WORK ORDER — Using the data below, gather each line that includes the word "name".

Segment Start: EXERCISE DATA

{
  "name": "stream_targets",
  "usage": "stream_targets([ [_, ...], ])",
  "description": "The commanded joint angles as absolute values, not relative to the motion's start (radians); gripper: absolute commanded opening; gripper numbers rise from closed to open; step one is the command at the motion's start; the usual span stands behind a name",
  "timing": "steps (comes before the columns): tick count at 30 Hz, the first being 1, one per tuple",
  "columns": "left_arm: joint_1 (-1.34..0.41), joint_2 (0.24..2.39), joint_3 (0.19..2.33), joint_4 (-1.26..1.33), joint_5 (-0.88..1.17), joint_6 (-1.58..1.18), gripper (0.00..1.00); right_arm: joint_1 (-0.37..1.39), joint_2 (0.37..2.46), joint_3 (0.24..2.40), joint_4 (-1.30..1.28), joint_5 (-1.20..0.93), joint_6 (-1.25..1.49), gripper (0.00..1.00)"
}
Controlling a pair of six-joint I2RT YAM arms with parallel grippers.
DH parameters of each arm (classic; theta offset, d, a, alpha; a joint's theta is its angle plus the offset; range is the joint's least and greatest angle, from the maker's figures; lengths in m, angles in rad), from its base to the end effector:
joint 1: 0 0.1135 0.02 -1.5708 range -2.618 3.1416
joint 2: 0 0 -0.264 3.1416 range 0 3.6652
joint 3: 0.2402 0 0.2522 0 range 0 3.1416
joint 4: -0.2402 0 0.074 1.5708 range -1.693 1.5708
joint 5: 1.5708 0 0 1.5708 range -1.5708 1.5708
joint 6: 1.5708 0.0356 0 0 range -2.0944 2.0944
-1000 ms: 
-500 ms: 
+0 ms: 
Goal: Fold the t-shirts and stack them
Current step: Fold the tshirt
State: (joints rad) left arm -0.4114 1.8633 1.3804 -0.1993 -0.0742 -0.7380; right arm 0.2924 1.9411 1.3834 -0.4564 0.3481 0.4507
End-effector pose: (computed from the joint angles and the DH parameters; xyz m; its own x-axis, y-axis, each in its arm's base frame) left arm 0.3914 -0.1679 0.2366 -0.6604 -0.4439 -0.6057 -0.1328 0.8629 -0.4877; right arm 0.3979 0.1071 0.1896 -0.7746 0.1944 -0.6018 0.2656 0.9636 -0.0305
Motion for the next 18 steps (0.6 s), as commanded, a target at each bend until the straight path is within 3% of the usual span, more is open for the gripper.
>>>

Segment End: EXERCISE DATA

RESPONSE AREA —
  "name": "stream_targets",
  "description": "The commanded joint angles as absolute values, not relative to the motion's start (radians); gripper: absolute commanded opening; gripper numbers rise from closed to open; step one is the command at the motion's start; the usual span stands behind a name",

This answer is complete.